1-1.結合長、結合角、二面角
立体配座を議論するときに重要になるキーワードです。

結合長(bond length)

化学結合を形成している原子間の距離です。炭素−炭素結合ではエタン(sp3)で1.52Å、エチレン(sp2)は1.32Å、アセチレンは1.19Åです。単結合、二重結合、三重結合の順で結合長は短くなります。なお、ベンゼンの炭素-炭素結合は全て同じで、1.39Åです。ベンゼン環では二重結合が共鳴しているため、単結合と二重結合の中間の結合長になっている訳です。炭素-水素結合は、1.07Å前後ですが、エタン、エチレン、アセチレンの順でわずかに短くなっています。
メタン(sp3) エタン(sp3) エチレン (sp2) アセチレン (sp) ベンゼン
∠H-C-H 109.47° 107.68° 116.39° - 120°
∠H-C-C - 112.21° 121.81° 180° 120°



結合角(bond angle)

結合角は有る原子からの2本の化学結合の角度です。理想的にはsp3炭素で109.47°sp2炭素は120°、sp炭素の場合180°どなります。メタン分子の場合、結合学は理想的な109.47°となりますが、エタンでは隣の炭素(メチル)基の立体反発を避けるため∠H-C-Hは若干小さく(107.68°)、∠H-C-Cは逆に大きく(112.21°)なります。

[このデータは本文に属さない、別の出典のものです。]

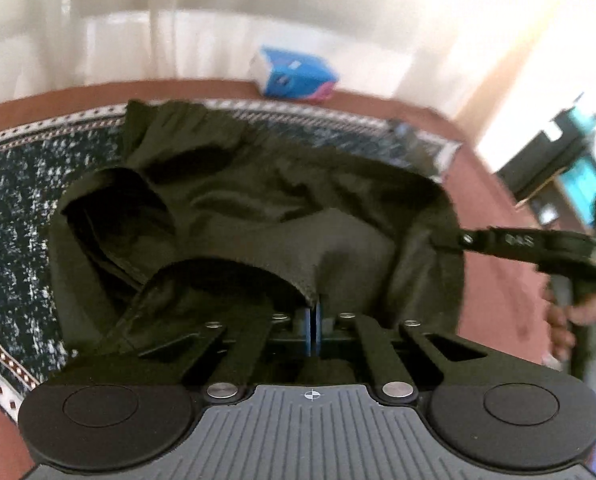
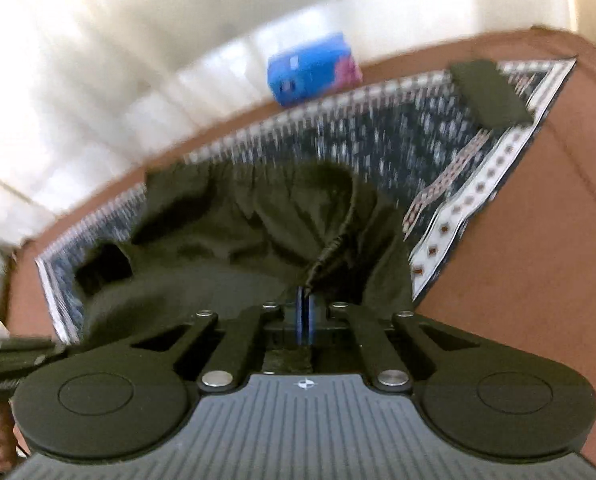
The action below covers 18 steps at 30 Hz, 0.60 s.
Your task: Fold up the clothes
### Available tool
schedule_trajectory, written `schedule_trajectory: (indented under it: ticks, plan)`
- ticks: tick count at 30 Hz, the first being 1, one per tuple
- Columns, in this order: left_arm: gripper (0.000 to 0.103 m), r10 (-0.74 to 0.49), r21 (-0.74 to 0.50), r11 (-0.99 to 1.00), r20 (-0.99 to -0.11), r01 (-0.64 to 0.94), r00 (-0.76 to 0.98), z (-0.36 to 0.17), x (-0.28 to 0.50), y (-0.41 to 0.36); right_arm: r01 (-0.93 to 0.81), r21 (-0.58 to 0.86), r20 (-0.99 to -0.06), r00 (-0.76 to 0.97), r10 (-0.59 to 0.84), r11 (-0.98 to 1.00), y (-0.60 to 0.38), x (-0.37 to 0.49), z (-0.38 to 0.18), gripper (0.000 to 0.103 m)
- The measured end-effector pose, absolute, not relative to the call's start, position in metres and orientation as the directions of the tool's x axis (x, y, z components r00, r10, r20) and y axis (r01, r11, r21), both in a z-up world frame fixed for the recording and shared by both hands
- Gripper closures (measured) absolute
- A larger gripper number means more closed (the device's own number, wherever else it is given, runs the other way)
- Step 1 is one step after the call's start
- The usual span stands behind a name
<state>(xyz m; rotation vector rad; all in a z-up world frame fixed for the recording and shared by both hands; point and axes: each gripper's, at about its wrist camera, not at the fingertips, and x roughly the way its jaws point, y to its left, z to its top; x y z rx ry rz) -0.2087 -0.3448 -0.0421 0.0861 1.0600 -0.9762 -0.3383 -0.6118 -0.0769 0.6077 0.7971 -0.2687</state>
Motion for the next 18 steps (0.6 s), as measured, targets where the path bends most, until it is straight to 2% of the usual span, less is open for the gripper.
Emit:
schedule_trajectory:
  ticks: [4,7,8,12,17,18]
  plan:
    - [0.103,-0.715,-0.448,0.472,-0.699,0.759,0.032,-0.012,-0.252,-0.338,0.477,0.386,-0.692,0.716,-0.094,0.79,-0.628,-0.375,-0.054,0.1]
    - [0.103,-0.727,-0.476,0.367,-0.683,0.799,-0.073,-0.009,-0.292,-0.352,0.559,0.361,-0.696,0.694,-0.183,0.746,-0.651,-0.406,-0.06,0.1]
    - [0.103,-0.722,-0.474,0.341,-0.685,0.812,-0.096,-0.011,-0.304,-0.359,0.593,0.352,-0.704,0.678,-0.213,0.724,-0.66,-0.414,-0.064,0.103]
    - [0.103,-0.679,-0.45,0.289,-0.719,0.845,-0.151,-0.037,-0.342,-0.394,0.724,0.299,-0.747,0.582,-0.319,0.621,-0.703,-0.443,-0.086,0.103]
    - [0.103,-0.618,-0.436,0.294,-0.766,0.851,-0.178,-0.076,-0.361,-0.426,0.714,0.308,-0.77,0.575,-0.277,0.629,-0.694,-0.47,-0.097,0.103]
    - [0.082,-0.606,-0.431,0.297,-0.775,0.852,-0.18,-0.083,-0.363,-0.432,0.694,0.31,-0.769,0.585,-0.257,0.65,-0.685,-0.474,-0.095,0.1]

同様な効果がエタンでも見られます。理想的なsp2の結合角を持つものはベンゼンです。sp炭素は直線分子で、直鎖構造にある限りsp炭素は180°です。



二面角(dihedral angle)

結合をもつ4つの連続する原子が作る二つの面の角度をいいます。下の図で、二面角X1-C-C-Z2を例に説明します。原子X1と結合した炭素、その隣の炭素がある面と、二つの炭素原子と原子Z2が形成する面との角度となります。二面角はNewman法で投影法すると理解しやすいです。中央の炭素二つを重ね合わせたNewman投影法で表した場合、∠X1-C(C)-Z2がその二面角となります。